You see, you may have been in a situation where you are on your own and your tuner has failed or died. What do you tune the ukulele to? Grab your phone? Let's just say that is dead too. In fact, let's imagine the desert island scenario... Well, actually, if you are playing on your own, it doesn't really matter too much if you are perfectly bang on C tuning or not... Why would it? Nobody else is playing along. What matters is the ukulele is in tune with itself. And, by knowing the relationship between the strings in standard ukulele tuning, so long as you tune the ukulele strings to EACH OTHER in that same relationship, it will still play in a pleasing way using the very same chord shapes you already know. Sure, you may not actually be in C, or you may not even be in a recognisable named key, but the instrument will be in tune with itself. Hold a G chord shape, and you will get a chord. It may not be a G chord, but it will be a relative chord. At the end of the day a chord is just a group of notes played together. Change to an F chord shape and that new chord will be correct to itself in the same way the G shape was. And because the ukulele is relatively in tune with itself, chord progressions and melodies will still work as you move through a song. It just wont be in the original key is all. And without other musicians to worry about, that shouldn't matter. In fact this is a classic trick for people who travel on business with ukuleles - it does not matter if you have a tuner if you are not playing with other people. Just get close and tune the ukulele relative to ITSELF. I actually wrote a short piece on this topic which explains how to tune the strings to themselves here... Just bear in mind that this still works even if you don't have any starter reference pitch. Just tune one string to sort of where you think it is right (or even the right sort of tension) and tune the others to that. If you get the relative tuning right between the strings, then chord shapes and progressions will still work relative to each other.

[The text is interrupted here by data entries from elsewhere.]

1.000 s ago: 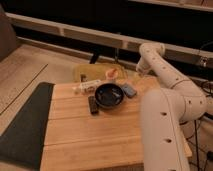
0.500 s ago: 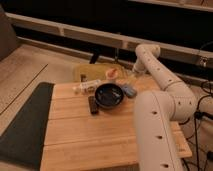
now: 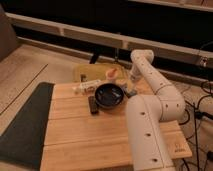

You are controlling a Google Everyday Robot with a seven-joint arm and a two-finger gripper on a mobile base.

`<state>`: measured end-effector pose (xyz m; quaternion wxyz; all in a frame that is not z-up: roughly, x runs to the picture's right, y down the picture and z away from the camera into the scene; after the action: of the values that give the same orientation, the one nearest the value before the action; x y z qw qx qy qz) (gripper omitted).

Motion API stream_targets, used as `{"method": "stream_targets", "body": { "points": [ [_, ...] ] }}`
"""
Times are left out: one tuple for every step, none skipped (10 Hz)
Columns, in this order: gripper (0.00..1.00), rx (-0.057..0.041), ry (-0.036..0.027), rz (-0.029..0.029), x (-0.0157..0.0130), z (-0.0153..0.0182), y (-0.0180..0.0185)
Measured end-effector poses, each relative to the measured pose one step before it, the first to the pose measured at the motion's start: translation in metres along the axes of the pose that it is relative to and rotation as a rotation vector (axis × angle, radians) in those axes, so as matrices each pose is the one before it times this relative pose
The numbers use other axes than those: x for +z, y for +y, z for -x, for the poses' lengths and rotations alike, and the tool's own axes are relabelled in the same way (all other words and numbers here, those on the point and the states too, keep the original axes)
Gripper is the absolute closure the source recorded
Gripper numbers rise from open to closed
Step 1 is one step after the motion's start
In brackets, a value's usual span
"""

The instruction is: Wipe the white sponge on the table

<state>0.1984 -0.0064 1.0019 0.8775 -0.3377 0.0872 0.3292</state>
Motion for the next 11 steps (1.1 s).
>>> {"method": "stream_targets", "body": {
  "points": [
    [0.35, 0.00149, 0.00713, -0.00266, -0.00015, 0.00105, -0.00113],
    [0.35, 0.00125, 0.00661, -0.00357, -0.00015, 0.00117, -0.00124],
    [0.35, 0.00235, 0.004, -0.00209, 0.00047, 0.00095, -0.00094],
    [0.39, 0.00027, 0.00123, 0.00183, 0.00164, 0.00266, 0.001],
    [0.48, 0.00064, -0.00225, 0.00615, 0.00185, 0.0035, 0.00232],
    [0.57, 0.00136, -0.0016, 0.0082, 0.00206, 0.00183, 0.00238],
    [0.67, 0.0019, 0.00051, 0.01261, 0.00192, 0.00067, 0.00325],
    [0.8, 0.00384, -0.00501, 0.00217, 0.00147, 0.00103, 0.00001],
    [0.88, 0.00422, -0.00284, 0.00459, 0.00028, -0.00029, 0.00048],
    [0.98, 0.00599, -0.00413, 0.00778, 0.00088, -0.00009, 0.00119],
    [1.0, 0.0033, -0.00369, 0.0062, 0.00021, 0.00019, 0.00111]
  ]
}}
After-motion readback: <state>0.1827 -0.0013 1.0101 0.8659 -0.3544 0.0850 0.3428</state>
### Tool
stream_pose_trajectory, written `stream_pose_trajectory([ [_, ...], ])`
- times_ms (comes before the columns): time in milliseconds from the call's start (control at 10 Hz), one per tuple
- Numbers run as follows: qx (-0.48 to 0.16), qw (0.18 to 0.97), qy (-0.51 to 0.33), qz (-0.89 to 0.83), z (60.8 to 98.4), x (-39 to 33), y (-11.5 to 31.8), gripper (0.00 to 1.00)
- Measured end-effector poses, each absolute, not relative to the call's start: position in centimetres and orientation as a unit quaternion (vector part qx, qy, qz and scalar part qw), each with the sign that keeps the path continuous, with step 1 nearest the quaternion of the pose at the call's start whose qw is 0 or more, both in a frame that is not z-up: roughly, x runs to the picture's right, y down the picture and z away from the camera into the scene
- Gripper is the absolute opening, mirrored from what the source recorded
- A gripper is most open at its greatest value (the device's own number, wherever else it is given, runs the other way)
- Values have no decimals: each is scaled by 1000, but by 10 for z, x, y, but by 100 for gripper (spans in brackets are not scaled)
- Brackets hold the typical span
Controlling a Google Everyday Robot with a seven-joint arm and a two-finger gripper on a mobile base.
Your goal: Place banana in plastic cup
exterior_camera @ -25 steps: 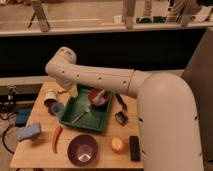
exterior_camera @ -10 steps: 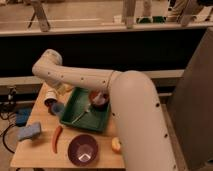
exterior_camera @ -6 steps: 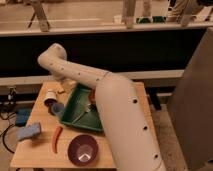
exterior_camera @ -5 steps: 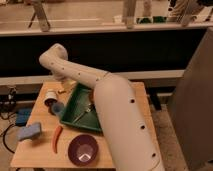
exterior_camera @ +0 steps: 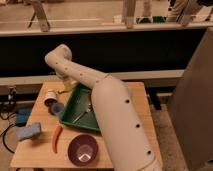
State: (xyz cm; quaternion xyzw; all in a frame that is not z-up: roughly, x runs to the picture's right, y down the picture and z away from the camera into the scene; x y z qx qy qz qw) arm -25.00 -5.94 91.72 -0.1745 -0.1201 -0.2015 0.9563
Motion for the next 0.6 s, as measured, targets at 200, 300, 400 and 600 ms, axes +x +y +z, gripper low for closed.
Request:
stream_pose_trajectory([
  [200,-162,959,-125,-194,927,-246,-64,80],
  [300,-157,960,-126,-193,930,-245,-65,80],
  [400,-154,961,-125,-190,932,-243,-67,80],
  [600,-152,963,-122,-187,939,-241,-72,80],
])
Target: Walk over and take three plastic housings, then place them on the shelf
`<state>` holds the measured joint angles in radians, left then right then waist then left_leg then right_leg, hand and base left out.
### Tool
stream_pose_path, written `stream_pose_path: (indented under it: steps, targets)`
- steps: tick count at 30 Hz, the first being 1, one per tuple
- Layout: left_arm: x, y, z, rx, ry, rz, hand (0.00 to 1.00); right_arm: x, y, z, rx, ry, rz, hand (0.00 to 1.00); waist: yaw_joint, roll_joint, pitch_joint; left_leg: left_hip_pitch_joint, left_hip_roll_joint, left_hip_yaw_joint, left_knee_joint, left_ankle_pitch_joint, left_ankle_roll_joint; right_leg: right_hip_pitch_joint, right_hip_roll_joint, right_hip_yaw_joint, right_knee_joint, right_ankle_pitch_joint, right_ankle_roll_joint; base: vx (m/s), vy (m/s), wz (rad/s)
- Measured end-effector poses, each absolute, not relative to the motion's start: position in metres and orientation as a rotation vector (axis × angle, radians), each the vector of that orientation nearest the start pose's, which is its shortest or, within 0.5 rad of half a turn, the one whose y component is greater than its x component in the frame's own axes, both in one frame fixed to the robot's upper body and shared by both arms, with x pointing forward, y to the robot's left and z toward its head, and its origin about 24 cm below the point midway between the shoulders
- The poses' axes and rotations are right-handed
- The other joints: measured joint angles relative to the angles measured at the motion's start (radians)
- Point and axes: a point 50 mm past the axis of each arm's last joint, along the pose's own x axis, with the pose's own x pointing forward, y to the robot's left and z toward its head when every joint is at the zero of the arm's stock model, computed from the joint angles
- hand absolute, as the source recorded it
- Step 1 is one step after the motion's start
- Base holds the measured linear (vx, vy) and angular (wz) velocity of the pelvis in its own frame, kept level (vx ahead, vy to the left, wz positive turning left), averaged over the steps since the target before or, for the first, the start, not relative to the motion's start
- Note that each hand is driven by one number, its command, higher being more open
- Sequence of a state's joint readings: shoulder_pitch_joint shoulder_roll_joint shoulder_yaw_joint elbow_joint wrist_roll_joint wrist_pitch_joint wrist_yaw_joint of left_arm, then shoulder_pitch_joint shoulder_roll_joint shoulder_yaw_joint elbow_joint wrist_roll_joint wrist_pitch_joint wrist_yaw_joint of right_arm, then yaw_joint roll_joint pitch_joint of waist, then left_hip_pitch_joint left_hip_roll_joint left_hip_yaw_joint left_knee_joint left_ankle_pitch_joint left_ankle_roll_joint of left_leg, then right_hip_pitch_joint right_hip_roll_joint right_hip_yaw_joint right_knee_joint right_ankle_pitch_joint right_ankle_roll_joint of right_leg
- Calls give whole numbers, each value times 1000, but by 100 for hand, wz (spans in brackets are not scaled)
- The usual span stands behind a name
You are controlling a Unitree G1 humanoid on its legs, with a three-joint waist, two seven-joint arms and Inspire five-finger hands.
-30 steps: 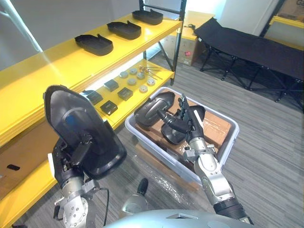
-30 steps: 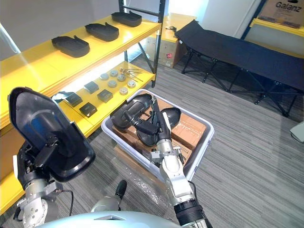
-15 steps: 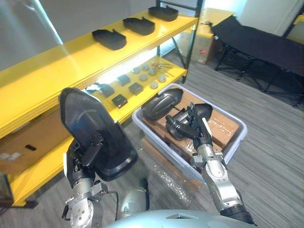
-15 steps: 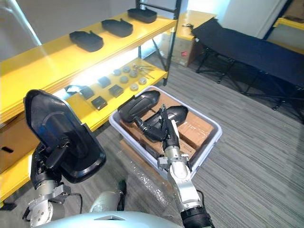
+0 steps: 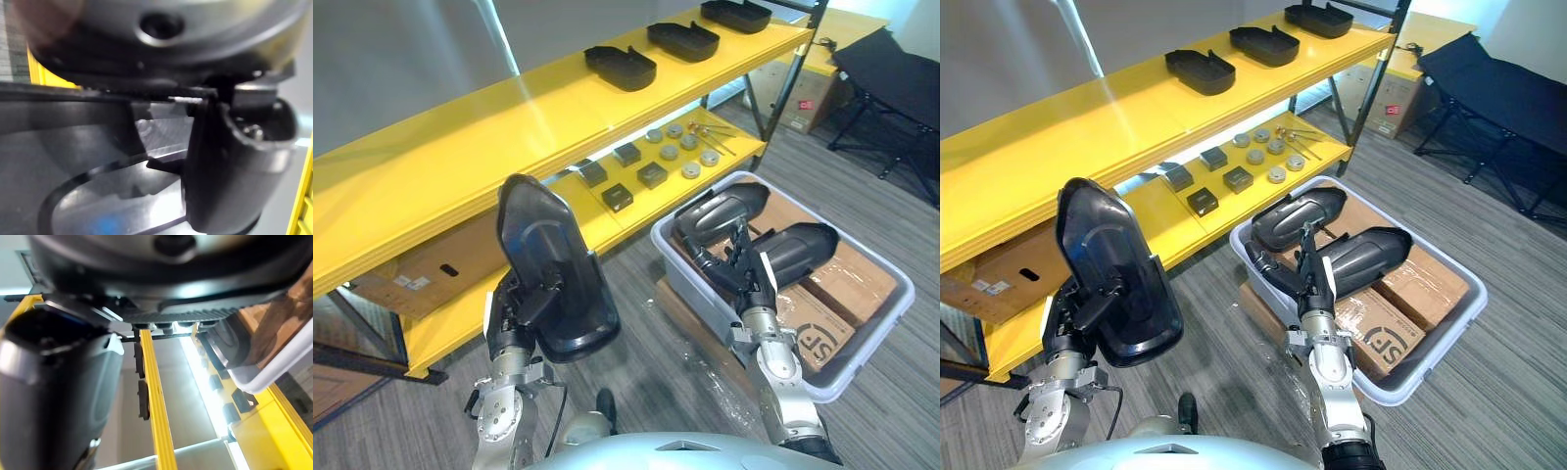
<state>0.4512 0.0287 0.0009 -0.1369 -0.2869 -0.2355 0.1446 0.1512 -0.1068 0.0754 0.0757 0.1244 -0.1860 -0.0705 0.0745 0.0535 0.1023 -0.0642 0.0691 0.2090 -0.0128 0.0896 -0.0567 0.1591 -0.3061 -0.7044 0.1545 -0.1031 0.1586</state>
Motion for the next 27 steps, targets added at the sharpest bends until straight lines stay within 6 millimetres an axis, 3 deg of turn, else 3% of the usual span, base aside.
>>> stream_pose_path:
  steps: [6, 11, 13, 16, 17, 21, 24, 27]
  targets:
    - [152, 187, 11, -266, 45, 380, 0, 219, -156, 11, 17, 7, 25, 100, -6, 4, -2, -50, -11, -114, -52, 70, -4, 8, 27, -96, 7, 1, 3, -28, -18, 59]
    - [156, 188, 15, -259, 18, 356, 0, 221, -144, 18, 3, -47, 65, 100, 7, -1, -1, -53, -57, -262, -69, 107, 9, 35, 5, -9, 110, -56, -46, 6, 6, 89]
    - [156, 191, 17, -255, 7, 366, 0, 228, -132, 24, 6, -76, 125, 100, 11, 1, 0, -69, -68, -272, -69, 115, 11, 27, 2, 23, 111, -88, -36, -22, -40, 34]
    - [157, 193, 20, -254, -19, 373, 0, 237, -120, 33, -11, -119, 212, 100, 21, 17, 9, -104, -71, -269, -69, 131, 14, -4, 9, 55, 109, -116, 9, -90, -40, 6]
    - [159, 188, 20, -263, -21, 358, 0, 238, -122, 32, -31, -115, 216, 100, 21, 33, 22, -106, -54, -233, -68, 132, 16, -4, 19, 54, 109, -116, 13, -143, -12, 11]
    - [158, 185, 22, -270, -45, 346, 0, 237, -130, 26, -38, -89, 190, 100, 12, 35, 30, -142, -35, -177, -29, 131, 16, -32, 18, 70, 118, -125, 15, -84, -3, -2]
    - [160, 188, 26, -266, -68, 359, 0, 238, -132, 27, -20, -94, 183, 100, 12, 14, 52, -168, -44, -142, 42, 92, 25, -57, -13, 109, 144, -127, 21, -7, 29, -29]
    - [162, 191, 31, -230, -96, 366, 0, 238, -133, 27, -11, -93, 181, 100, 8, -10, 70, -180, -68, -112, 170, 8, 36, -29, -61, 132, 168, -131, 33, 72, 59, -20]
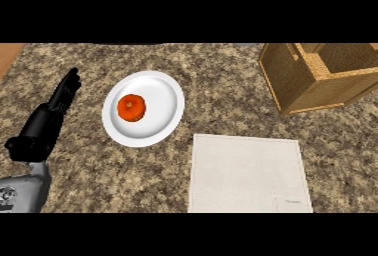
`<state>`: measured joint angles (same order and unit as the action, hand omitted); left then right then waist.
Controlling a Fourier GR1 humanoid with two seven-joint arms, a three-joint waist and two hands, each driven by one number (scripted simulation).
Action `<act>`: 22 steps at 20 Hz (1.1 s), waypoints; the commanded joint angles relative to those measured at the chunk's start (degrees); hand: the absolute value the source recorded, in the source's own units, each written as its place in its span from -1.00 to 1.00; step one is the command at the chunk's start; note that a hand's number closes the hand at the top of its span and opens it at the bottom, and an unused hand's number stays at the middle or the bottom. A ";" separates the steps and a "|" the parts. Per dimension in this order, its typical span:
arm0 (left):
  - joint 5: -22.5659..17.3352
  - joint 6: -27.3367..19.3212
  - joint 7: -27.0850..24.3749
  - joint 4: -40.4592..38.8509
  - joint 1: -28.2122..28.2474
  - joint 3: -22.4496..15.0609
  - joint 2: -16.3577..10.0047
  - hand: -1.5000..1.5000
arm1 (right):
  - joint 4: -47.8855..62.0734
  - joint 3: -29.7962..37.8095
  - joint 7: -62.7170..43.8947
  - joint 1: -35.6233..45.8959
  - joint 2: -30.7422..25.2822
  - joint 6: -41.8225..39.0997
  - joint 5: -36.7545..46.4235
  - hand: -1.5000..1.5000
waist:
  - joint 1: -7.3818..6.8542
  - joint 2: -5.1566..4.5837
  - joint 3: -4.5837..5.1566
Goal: Pick the cupcake from the placemat and place it in the basket
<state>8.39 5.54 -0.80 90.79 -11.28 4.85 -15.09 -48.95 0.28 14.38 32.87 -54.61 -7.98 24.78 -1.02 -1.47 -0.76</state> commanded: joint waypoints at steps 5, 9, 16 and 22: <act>-0.70 1.13 -0.07 -1.03 -1.77 0.52 -0.81 0.00 | 11.28 14.91 17.41 9.89 -4.39 -11.07 -16.27 1.00 | -1.73 0.12 0.40; -0.85 1.92 1.54 0.21 -1.69 -1.41 0.47 0.00 | 16.45 15.06 19.57 17.39 -9.69 -19.35 -16.16 1.00 | -2.60 0.37 0.61; 0.92 0.42 0.08 -2.80 -3.45 -0.59 0.36 0.00 | 20.38 11.10 15.00 31.15 -8.81 -29.13 -13.80 1.00 | -1.86 0.63 0.79; 0.44 0.88 1.64 -2.86 -3.57 -0.67 0.83 0.00 | 21.81 7.12 6.80 42.27 -4.66 -32.03 -10.69 1.00 | -2.02 0.68 0.84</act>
<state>8.66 6.81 0.56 88.89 -14.34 4.27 -14.94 -28.42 9.32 24.64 68.16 -60.90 -35.89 12.66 -3.15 -0.82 0.02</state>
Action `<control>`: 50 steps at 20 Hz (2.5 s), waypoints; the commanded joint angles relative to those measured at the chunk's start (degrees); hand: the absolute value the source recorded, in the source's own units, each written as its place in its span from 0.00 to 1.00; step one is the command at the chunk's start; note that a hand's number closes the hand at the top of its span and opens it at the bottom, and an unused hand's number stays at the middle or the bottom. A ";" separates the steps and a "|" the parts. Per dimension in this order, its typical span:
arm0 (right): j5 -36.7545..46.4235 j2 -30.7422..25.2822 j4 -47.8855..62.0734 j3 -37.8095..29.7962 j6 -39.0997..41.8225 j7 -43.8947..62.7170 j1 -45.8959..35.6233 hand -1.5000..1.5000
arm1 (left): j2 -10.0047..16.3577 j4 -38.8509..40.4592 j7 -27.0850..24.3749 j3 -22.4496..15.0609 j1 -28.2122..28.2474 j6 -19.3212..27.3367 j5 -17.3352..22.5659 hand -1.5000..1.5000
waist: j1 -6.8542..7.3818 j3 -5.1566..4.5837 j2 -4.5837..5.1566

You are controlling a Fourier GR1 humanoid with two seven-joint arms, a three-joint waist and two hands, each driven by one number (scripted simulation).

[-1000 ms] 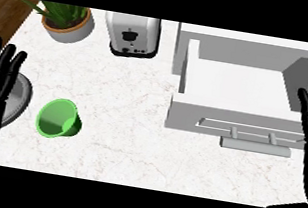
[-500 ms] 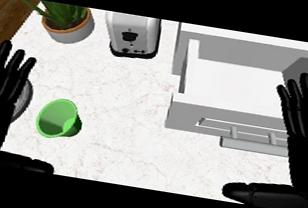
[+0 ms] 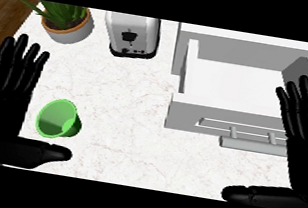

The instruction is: Pick up the cup, place it into the drawer and close the drawer

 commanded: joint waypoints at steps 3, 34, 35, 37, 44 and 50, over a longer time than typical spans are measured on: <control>-2.47 -0.84 -4.78 -1.15 0.17 5.67 -0.98 0.00 | -0.38 -0.04 0.09 -0.31 1.17 0.56 -0.97 0.00 | 0.03 0.01 -0.02; 0.12 0.62 -2.97 -0.01 0.73 2.51 1.04 0.00 | 2.26 28.87 -21.91 8.70 9.04 -7.33 -2.56 0.00 | 0.04 0.00 -0.02; -0.47 0.22 -0.40 -1.30 -0.32 3.76 -4.29 0.00 | 3.59 35.76 -22.82 9.86 2.13 -6.40 -3.34 0.00 | -0.01 -0.01 0.03; -1.29 -0.46 -0.49 -1.88 0.78 3.96 -3.39 0.00 | 3.63 35.26 -23.96 10.32 4.52 -7.05 -2.72 0.00 | 0.06 0.00 0.01; -4.46 -2.27 0.84 -5.20 1.53 5.71 -7.35 0.00 | 4.67 49.11 -30.36 12.09 -3.03 -6.87 -3.27 0.00 | -0.06 -0.01 0.04; -2.50 -1.72 -0.85 -3.17 2.18 4.94 -3.47 0.00 | 6.61 51.91 -32.92 13.47 -1.30 -9.80 -1.52 0.00 | 0.01 0.00 0.01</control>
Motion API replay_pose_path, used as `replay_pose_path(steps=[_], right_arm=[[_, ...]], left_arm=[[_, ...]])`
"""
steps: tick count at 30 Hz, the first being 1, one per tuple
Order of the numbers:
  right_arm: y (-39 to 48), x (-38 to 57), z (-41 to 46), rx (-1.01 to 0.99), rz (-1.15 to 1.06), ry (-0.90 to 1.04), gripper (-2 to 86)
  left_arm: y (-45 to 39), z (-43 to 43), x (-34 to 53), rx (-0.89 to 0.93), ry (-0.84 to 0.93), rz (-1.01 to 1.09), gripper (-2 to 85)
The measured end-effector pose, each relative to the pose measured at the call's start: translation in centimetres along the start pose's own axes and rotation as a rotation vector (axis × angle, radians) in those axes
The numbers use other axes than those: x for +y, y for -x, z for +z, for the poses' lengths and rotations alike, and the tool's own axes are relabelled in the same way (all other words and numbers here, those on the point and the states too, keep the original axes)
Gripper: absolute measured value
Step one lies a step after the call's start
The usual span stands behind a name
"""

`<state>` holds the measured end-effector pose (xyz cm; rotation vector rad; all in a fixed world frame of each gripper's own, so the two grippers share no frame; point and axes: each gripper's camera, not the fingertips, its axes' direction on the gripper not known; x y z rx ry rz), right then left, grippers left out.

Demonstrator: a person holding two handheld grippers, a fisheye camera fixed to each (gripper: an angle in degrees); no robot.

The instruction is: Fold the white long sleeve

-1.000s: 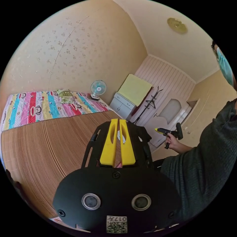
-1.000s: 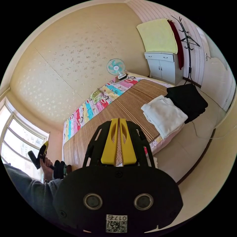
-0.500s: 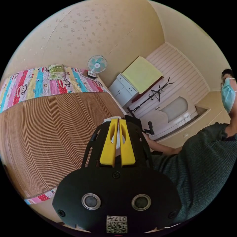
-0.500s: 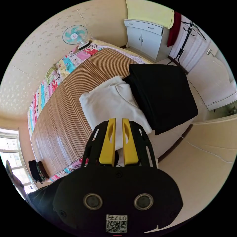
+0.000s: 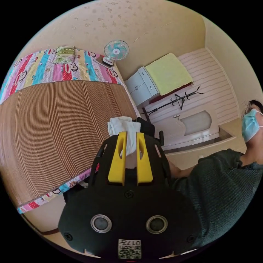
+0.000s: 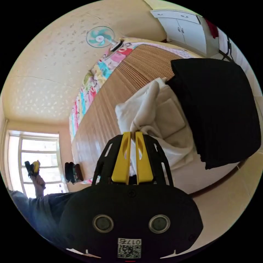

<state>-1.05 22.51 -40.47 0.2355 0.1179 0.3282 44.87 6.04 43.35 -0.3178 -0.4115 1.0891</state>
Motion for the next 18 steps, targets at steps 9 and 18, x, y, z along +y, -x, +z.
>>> replay_pose_path(steps=[9, 18], right_arm=[[15.9, 2.5, 2.3, -0.471, -0.457, 0.154, 2.8], [25.7, 5.1, -6.6, -0.655, -0.852, -0.053, 2.0]], left_arm=[[5.6, 10.7, -9.5, 0.265, 0.239, -0.208, 20.2], [-2.3, -5.9, -9.3, 0.750, 0.189, 0.580, 7.2]])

I could go further on this topic, such as explaining that there are some fans of ukulele who like to deliberately tune slightly out like this as they believe certain individual ukuleles suit certain tunings better than others. It's a concept that makes sense, particularly when you bear in mind that the ukulele was not actually designed solely to be tuned in GCEA tuning at all. But I'm really writing this to try to get you to think a bit more about WHY key tunings do what they do and why it's really not that crazy to think about alternatives. You may now see that the main key alternatives that keep the same relative tuning are all connected. And that applies whether you re-tune to a fixed key or just a random key. The shapes will still work.
I still think that beginners should explore the concept of transposing and understanding tuning key changes in more detail as it is immensely more useful, but I hope this is something to bear in mind that might assist you. In other words, it's all about relative tuning!